2 - Put the fork down - every diet, fitness program, scientist, and mother knows that weight loss\gain happens in the kitchen (or in my case Subway), if you put trash in you will only get trash back. I eat that bowl of ice cream, or full plate of rice from the hibachi, and that's ok as long as you do it in moderation. There are a million diet plans or fitness programs out there and each one has the same basis under it, you can't get any better, faster, stronger, skinnier, or bulkier unless you eat not only the right stuff but the right amount of stuff.

3 - Forget cheat days - this actually came as a piece of advice to me and I like it. You want ice cream, eat it. Beer and chicken wings while watching the big game enjoy yourself. If you consider it a cheat you've assigned blame and guilt to the action and now you feel bad for doing it. What's the point of working out and getting in shape if life is going to suck? Now this is goes with "Put the fork down" you can't do beer and chicken wings every night and expect to lose 5 lbs a month.

4 - Track everything - believe it or not your body burns a lot of calories during routine stuff. Check this out! This link shows how many calories you burn doing normal stuff, from washing dishes to yoga and cross fit; this will show you just how much you are really doing. I know its blank but scroll to the bottom put in your weight and the duration and it will give you the numbers. Now that's nice and great, I burned eleventeen-thirty calories doing the dishes last night, I can have cookies! Now comes the flip side, you have to track your food too, and yes that mini Nutter Butter is only 10 calories but you still have to track it, even lettuce and spinach have caloric values. Once you see just how much you eat in a day, I can bet you will want to change it. I went from eating 2200+ calories a day to usually 1200 - 1500, and I stay full longer by eating the right foods. This ties in 100% to Accountability be honest with yourself. Don't know how much you're eating? Get a measuring cup and scale, cost you like maybe $20.

5 - Use the right tools - Kind of like Batman's utility belt. This is a no brainier to me, but I'm a tech geek and I like gadgets. I use a Fitbit Force and it’s linked to my account in MyFitnessPal. The Fitbit tracks my movements throughout the day, yes it’s an overgrown pedometer hush I like it!, and puts it all online in a nifty easy to follow display. You can set various goals on steps, distance, calories and it gives you a red, yellow, green status. MyFitnessPal is a calorie tracker, with a great community behind it. I use it to track my food and it and my Fitbit account send data back and forth quite quickly actually. Both have iPhone (and probably android) apps so I can do it anywhere.

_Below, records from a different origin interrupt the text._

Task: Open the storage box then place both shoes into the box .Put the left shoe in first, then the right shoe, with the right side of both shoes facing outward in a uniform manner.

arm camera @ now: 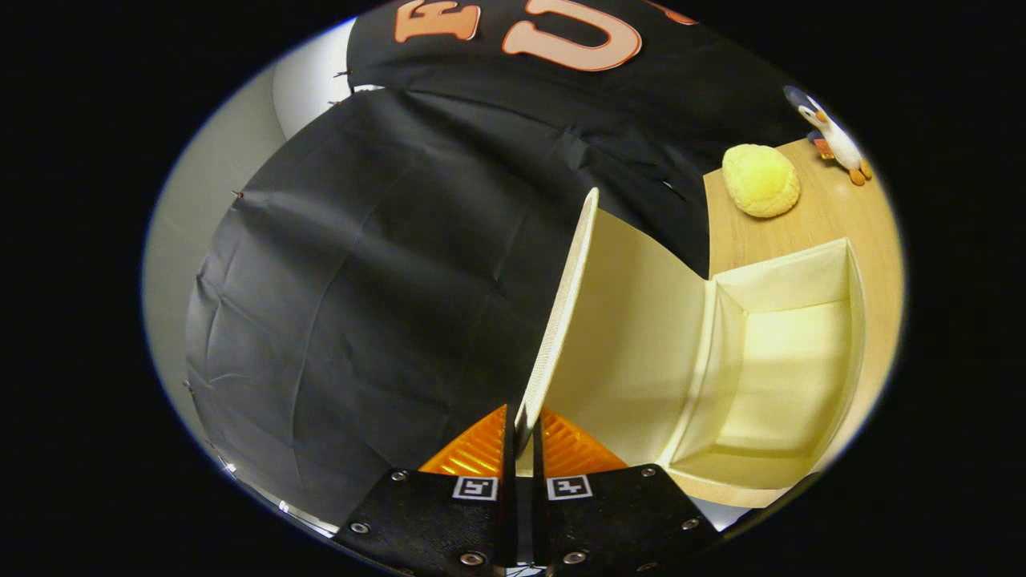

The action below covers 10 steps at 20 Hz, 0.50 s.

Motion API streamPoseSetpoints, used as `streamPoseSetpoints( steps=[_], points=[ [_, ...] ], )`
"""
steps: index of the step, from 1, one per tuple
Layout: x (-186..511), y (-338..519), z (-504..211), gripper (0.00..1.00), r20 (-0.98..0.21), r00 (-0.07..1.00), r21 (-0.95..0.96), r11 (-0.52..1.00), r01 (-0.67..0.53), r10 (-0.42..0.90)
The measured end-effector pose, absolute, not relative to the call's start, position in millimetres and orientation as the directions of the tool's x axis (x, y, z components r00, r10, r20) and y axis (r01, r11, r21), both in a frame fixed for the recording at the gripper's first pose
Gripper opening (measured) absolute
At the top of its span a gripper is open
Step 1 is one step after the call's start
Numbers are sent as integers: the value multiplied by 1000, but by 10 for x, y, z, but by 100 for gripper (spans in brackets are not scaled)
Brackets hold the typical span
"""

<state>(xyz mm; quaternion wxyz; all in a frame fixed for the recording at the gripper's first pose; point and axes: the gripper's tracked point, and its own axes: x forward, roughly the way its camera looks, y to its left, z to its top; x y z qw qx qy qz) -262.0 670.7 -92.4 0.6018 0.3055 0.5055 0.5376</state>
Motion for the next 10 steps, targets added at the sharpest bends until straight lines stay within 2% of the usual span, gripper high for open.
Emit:
streamPoseSetpoints(
  steps=[4, 7, 9, 10],
  points=[
    [-2854, 7284, -1070, 8, -338, -105, 896, 286, -338, 935],
    [-3024, 7455, -1125, 11, -368, -107, 859, 294, -419, 924],
    [-3032, 7408, -1142, 27, -368, -107, 851, 288, -440, 924],
    [-3005, 7347, -1136, 40, -366, -98, 847, 287, -447, 926]
  ],
)
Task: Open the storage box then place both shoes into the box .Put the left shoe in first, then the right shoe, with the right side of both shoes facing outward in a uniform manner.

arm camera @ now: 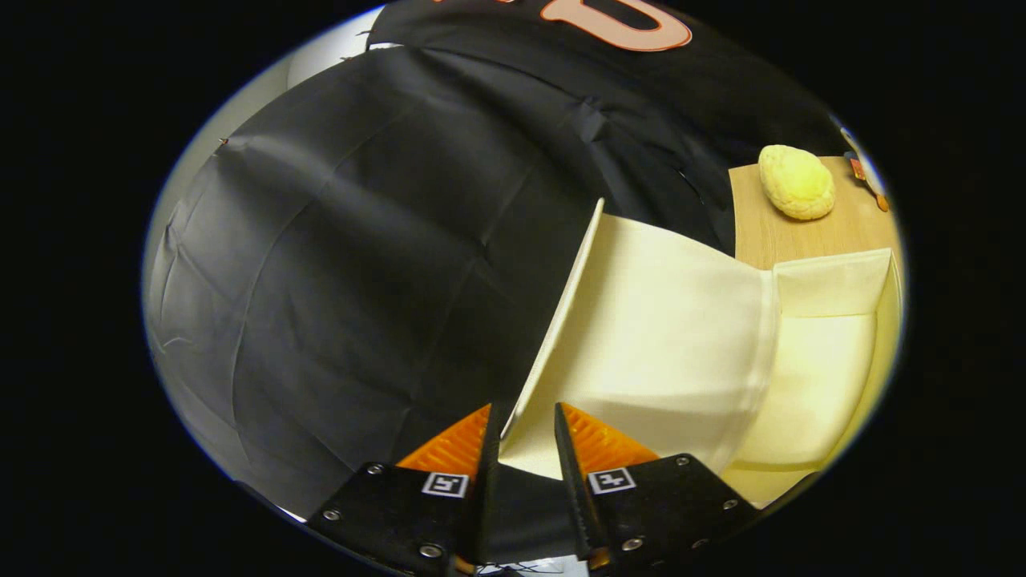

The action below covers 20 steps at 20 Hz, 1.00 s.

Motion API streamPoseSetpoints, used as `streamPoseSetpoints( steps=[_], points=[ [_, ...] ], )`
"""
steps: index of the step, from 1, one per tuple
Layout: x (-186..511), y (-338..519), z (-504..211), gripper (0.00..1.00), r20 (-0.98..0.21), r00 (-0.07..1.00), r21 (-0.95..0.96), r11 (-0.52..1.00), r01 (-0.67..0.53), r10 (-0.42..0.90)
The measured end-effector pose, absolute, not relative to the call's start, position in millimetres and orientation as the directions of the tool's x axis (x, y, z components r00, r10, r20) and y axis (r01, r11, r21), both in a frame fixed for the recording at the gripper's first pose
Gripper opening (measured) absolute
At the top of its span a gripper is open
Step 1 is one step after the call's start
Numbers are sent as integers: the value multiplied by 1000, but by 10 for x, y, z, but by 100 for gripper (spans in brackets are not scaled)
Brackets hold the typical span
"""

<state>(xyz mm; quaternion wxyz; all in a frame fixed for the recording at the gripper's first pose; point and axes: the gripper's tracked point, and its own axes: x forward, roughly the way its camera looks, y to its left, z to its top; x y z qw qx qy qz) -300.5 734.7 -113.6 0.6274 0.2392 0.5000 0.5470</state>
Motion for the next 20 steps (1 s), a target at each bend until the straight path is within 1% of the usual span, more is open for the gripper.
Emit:
streamPoseSetpoints(
  steps=[1, 2, 4, 6, 8, 11, 13, 16, 20],
  points=[
    [-2960, 7303, -1128, 46, -363, -85, 842, 287, -458, 928],
    [-2900, 7196, -1122, 57, -359, -73, 835, 285, -470, 931],
    [-2745, 6887, -1135, 67, -360, -48, 818, 290, -496, 932],
    [-2580, 6619, -1185, 74, -382, -5, 791, 324, -519, 924],
    [-2387, 6216, -1276, 80, -403, 52, 757, 365, -542, 914],
    [-2013, 5574, -1468, 86, -422, 190, 666, 445, -598, 887],
    [-1760, 5143, -1674, 87, -446, 278, 588, 513, -626, 851],
    [-1495, 4582, -1889, 88, -469, 376, 492, 590, -640, 799],
    [-1279, 3861, -2160, 88, -489, 478, 353, 667, -656, 730]
  ],
)
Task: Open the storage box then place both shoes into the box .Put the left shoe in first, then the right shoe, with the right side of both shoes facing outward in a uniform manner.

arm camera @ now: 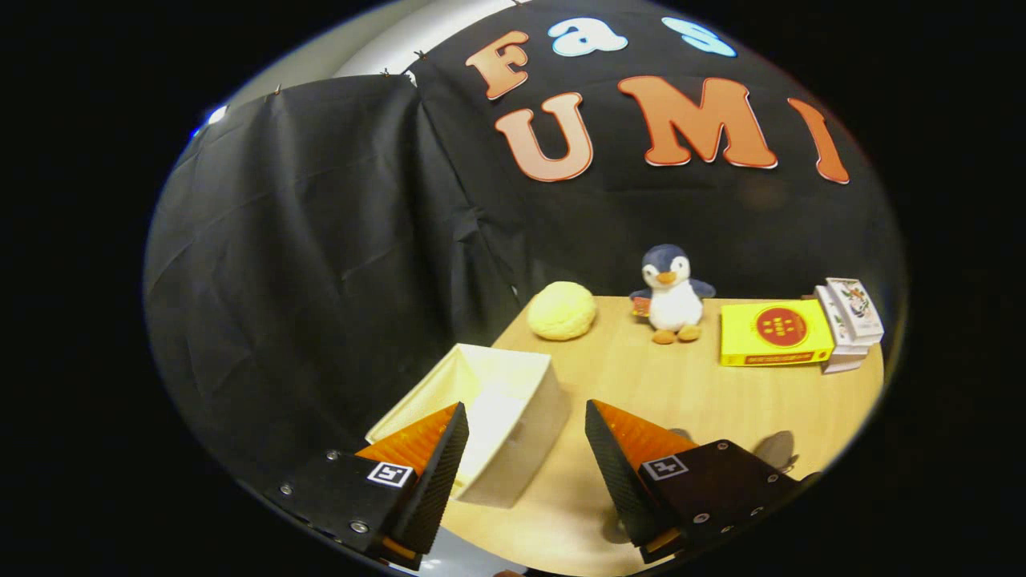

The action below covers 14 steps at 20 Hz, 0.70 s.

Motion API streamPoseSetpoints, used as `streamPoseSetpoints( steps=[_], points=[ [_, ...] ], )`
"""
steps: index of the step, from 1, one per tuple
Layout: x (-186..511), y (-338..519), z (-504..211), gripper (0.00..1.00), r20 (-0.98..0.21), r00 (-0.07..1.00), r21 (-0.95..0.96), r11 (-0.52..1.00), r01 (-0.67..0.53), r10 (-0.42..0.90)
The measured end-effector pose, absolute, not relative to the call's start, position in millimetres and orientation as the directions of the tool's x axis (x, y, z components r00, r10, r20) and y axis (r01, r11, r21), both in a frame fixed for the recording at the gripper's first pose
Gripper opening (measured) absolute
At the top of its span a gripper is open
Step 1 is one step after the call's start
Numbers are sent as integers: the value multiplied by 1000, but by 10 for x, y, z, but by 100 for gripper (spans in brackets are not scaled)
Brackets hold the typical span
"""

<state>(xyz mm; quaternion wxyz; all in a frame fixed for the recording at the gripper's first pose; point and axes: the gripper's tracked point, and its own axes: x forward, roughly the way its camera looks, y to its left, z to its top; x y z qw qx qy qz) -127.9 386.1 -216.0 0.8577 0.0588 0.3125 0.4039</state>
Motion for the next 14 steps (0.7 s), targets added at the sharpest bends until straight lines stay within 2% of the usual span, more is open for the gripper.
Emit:
streamPoseSetpoints(
  steps=[3, 7, 14],
  points=[
    [-1200, 3369, -2650, 88, -552, 511, 280, 724, -631, 659],
    [-1195, 2915, -3414, 89, -671, 470, 256, 774, -579, 573],
    [-1206, 2616, -4376, 84, -774, 412, 186, 795, -577, 481]
  ],
)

My wife does Weight Watchers, and just added a Fitbit to her utility belt. My goals are set up as 10000 steps and 5 miles 3x a week. Because it constantly updates I always know where I am and I have a better chance at hitting them.

Bonus - Side quests!!!! - All great fantasy based books and games have side quests, something that helps the life quest but isn't required. There are my 2-4 week goals or challenges. You always see people posting 30 day plank or push-up challenges, those are what I'm talking about. Don't confuse these with milestones (i.e. I want to run a mini so a 5k would be a mile stone). A side quest should never do anything that makes your main quest harder.

These are the 5 things that have helped me along. If you read all that and you liked something let me know. I'm getting into the harder part of my quest so I'll be posting more fitness related stuff.


1 comment:

  1. I was in a very similar situation just a few years back (my highest was 235, I think). I did pretty much exactly what you're doing, and now I stick around 175 without really trying (when I don't exercise, it goes up to around 180, but luckily that's about it). It sounds like you're on the right track for sure, and I wish you luck! If you're serious about getting into running, let me know if there's any way I can help!